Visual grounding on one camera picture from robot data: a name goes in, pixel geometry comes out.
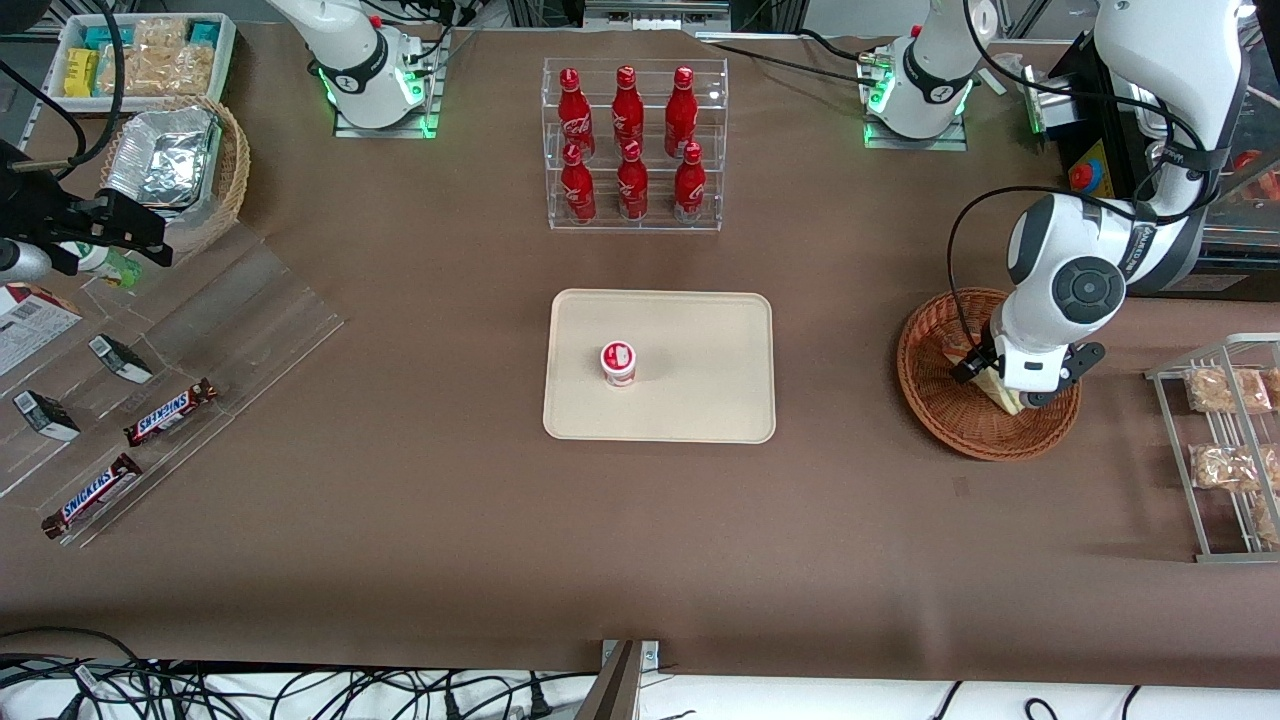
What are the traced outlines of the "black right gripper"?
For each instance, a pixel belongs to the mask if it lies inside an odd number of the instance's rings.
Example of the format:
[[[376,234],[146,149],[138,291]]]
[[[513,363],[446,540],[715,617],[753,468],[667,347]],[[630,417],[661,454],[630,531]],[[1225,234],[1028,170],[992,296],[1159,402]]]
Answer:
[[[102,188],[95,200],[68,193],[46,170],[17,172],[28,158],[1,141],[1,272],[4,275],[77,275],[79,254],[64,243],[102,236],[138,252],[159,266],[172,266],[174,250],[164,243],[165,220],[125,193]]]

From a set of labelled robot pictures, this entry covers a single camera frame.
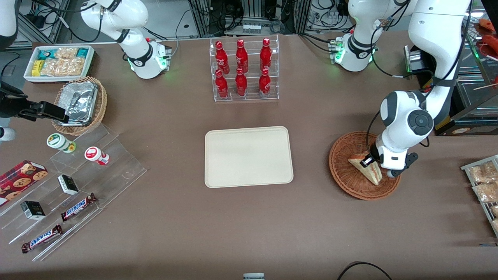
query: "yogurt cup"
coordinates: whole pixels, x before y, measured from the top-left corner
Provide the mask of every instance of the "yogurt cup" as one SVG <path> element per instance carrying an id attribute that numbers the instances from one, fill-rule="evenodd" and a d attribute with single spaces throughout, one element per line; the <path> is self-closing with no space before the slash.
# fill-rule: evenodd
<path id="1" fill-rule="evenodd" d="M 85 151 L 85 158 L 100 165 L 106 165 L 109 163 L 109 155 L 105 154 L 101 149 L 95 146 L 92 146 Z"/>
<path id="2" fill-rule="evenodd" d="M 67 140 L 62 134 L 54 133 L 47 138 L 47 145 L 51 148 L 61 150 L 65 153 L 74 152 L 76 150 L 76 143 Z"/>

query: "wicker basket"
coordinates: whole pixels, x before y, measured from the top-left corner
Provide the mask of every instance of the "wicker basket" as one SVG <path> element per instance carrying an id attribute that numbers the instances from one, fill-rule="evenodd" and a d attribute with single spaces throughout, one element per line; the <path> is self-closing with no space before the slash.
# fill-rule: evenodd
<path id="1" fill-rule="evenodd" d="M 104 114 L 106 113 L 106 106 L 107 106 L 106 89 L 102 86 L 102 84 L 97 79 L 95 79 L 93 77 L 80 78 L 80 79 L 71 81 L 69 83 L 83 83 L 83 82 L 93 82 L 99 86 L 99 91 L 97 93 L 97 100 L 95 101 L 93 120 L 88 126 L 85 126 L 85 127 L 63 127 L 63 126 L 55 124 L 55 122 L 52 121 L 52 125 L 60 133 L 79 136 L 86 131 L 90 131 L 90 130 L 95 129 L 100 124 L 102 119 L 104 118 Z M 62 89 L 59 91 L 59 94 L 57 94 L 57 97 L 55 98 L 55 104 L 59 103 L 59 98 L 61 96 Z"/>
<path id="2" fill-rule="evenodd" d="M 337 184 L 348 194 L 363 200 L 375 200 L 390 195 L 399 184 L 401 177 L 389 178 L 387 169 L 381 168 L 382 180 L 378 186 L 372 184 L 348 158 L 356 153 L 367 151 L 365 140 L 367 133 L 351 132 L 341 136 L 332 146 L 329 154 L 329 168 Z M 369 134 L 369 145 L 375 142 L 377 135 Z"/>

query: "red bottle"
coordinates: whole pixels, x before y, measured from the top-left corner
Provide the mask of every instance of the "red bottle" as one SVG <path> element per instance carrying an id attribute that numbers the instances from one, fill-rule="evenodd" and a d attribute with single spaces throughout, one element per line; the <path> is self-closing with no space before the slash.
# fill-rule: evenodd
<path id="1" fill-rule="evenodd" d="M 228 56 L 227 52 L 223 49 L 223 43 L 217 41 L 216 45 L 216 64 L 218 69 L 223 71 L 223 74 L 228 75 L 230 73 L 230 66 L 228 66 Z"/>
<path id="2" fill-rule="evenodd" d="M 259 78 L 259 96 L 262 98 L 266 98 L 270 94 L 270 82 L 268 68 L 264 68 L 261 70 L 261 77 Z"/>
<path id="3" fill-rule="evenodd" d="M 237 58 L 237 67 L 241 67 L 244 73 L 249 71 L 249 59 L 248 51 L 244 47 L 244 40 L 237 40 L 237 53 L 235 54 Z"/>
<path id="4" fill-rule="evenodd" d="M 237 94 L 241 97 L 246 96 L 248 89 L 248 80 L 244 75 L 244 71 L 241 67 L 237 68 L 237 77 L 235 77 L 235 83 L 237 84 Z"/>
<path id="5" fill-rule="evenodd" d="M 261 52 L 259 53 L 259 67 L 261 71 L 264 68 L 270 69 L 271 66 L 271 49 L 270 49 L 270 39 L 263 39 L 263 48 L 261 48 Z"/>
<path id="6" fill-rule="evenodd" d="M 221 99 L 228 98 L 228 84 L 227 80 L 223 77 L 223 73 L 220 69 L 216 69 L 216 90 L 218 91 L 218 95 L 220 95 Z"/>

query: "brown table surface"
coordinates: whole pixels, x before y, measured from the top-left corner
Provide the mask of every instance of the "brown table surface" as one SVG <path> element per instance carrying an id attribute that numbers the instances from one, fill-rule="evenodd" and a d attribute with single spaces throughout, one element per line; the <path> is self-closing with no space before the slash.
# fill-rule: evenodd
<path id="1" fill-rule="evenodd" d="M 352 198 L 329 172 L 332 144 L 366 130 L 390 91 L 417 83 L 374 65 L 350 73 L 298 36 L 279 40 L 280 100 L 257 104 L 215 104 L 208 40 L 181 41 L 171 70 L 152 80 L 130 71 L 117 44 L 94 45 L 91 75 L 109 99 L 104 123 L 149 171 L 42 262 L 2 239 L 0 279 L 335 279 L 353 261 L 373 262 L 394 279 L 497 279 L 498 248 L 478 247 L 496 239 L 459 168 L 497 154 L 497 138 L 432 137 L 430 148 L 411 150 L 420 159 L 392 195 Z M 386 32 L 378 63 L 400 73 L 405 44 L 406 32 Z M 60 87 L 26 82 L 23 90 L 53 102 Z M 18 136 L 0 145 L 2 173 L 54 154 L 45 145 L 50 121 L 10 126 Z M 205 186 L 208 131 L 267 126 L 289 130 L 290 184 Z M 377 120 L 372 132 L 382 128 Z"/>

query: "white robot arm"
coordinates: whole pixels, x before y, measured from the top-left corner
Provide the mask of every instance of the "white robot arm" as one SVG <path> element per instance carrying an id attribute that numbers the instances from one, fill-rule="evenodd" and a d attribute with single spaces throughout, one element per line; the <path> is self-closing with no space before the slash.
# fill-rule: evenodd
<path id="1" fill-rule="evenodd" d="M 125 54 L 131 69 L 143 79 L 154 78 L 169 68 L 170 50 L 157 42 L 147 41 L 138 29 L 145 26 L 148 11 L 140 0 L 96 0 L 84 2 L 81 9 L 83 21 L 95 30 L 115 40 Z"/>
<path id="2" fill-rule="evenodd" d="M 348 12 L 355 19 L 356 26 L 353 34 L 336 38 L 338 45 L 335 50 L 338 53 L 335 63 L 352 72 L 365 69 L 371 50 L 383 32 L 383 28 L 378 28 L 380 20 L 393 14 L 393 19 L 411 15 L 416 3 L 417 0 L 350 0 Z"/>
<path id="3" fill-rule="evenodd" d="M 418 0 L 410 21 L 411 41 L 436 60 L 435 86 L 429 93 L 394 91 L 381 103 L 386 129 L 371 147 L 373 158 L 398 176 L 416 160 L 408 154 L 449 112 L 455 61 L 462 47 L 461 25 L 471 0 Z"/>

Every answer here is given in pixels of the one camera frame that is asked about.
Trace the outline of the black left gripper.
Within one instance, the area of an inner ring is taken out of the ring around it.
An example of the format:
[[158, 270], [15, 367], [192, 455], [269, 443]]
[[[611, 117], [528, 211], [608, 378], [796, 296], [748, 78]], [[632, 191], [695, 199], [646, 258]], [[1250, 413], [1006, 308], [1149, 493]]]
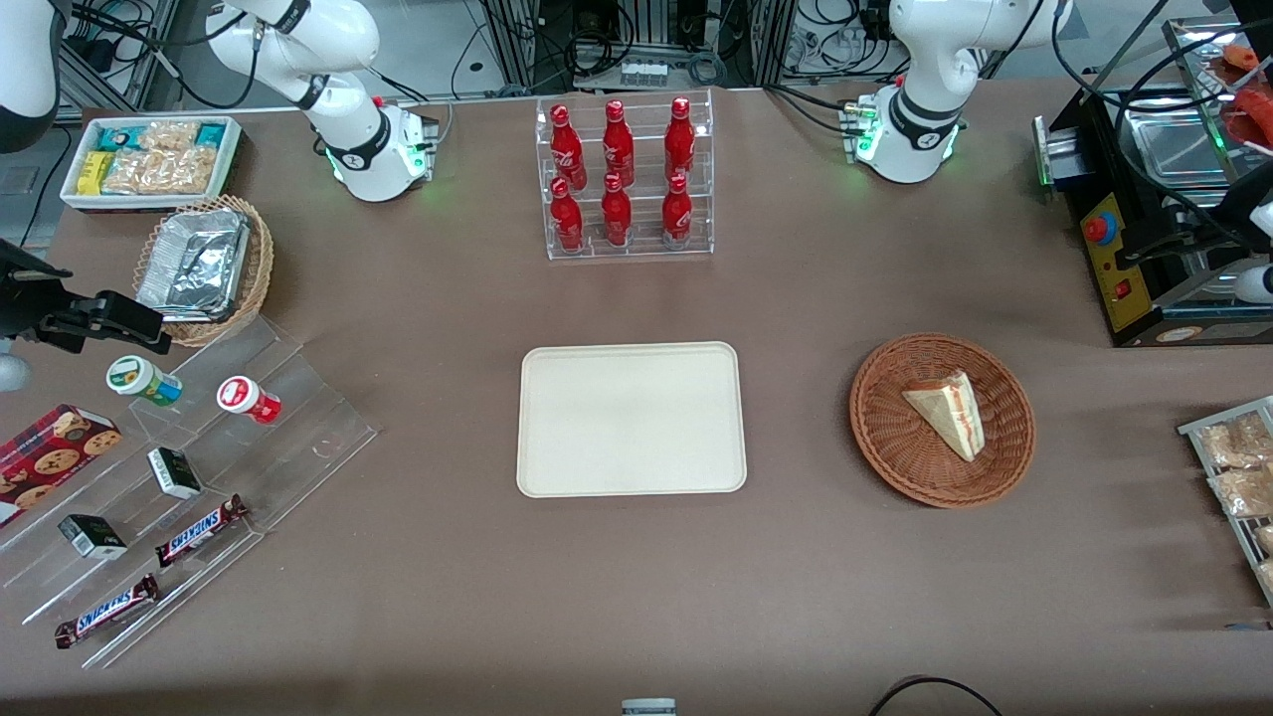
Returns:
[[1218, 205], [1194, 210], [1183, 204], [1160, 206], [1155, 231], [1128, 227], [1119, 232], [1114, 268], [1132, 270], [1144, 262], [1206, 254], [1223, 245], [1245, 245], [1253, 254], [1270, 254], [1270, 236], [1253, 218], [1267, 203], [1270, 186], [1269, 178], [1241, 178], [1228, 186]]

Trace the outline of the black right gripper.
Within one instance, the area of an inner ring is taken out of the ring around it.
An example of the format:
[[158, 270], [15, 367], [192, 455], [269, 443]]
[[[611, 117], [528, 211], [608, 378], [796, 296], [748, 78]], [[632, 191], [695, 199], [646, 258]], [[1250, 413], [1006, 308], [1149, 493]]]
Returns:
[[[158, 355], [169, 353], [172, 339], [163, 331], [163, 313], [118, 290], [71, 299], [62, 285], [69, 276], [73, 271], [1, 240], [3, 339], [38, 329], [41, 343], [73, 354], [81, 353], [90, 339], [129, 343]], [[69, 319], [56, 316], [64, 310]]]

####

*About this exercise*:
Reproduce the data above word for word from its first line through the line that holds "From a set of", both ends included; skip pictures.

*Answer to this problem*:
Visual grounding on one camera picture from robot data: a name goes in, pixel geometry comes out.
What are the traced outlines of the "black right gripper"?
For each instance, a pixel belongs to the mask if it lies inside an odd number of the instance's rings.
Example of the format:
[[[376,234],[146,149],[138,291]]]
[[[513,363],[446,540],[715,617],[753,468],[667,347]],[[630,417],[661,454],[630,531]],[[1225,234],[1028,170],[992,296],[1159,402]]]
Answer:
[[[102,188],[95,200],[68,193],[46,170],[17,172],[28,158],[1,141],[1,272],[4,275],[77,275],[79,254],[64,243],[102,236],[138,252],[159,266],[172,266],[174,250],[164,243],[165,220],[125,193]]]

From a set of labelled robot pictures, this entry covers a single camera frame.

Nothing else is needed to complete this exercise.